Respecto a su labor como docente, sus clases son únicas. Además de contarnos anécdotas curiosas y la historia de la arepa de huevo, cada cátedra nos enseñó a apreciar a grandes exponentes del arte en el Caribe, como Enrique Grau, Alejandro Obregón, Darío Morales, Heriberto Cogollo, entre otros nombres que solíamos ignorar; también aprendimos que las artes son una manifestación inminente “del hombre, por el hombre y para el hombre”, por el cual debemos despertar nuestra sensibilidad, esa condición que olvidamos muchos barranquilleros, y que Marcel crítica con insistencia: “¿por qué no cuidamos nuestro arte? ¿Por qué las entidades encargadas de mantenerlo no parecen hacerlo? ¿Por qué? ¿Por qué? ¿Por qué?, no hay sensibilidad, y sin esta no hay humanidad”. Preservar y mejorar serían las condiciones para hacer de esta ciudad un lugar como muchas en Colombia, lugares llenos de respeto, “porque quien aprecia el arte, aprecia al otro, porque el arte nos libera, porque para quien tiene algo qué decir, el arte es la solución”.

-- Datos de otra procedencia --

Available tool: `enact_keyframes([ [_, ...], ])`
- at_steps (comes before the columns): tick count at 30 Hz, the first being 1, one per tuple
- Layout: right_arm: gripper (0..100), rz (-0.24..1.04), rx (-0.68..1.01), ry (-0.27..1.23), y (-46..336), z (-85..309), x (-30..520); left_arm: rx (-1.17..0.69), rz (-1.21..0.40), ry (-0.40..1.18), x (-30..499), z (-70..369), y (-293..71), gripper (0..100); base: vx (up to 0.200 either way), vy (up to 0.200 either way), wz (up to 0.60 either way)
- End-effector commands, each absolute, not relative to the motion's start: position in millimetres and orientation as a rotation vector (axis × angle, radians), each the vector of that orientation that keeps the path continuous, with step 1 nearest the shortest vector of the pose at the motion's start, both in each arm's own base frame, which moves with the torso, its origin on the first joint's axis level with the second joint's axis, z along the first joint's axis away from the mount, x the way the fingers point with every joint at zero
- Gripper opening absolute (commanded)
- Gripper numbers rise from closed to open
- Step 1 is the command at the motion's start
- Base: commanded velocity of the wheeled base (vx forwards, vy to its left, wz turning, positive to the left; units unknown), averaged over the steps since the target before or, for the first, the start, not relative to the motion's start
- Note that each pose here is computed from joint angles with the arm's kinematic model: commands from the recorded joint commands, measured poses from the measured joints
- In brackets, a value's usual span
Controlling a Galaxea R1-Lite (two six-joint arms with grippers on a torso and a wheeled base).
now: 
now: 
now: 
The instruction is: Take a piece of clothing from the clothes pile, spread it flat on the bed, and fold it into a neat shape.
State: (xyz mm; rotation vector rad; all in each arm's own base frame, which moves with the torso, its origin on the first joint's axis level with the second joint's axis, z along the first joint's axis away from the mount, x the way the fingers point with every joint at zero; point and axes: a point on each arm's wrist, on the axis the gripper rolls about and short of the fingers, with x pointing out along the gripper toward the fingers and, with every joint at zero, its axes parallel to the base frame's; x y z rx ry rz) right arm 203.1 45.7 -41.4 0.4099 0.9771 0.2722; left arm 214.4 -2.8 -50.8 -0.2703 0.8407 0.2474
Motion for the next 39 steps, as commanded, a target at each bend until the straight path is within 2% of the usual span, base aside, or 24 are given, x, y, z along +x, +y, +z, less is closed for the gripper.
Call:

Todavía sentado en una mecedora cuyo vaivén disminuye cada vez más, le preguntamos a Marcel por las fotografías sepia que decoran su sala. Muy amable y cariñoso cuenta las historias detrás de estas. Pero cuando se detiene en aquella donde sonreía a los 28 años junto a su esposa, sus ojos adquirieren un brillo especial, junto a esa hermosa mujer formaría un hogar con tres hijos. La nostalgia por el pasado es evidente, también es nuestra señal certera de que es la hora de partir.
Luego de los abrazos de despedida la puerta se cierra, detrás de ella ha quedado Marcel Lombana con su pasado y sus historias. Sus palabras sin embargo, nos siguen, aún resuenan en nosotros: “Bueno, no me quejo de la vida, de lo que fue y lo que fui”. Cruzamos la calle en silencio, ya es de noche y todavía nos queda mucho por delante.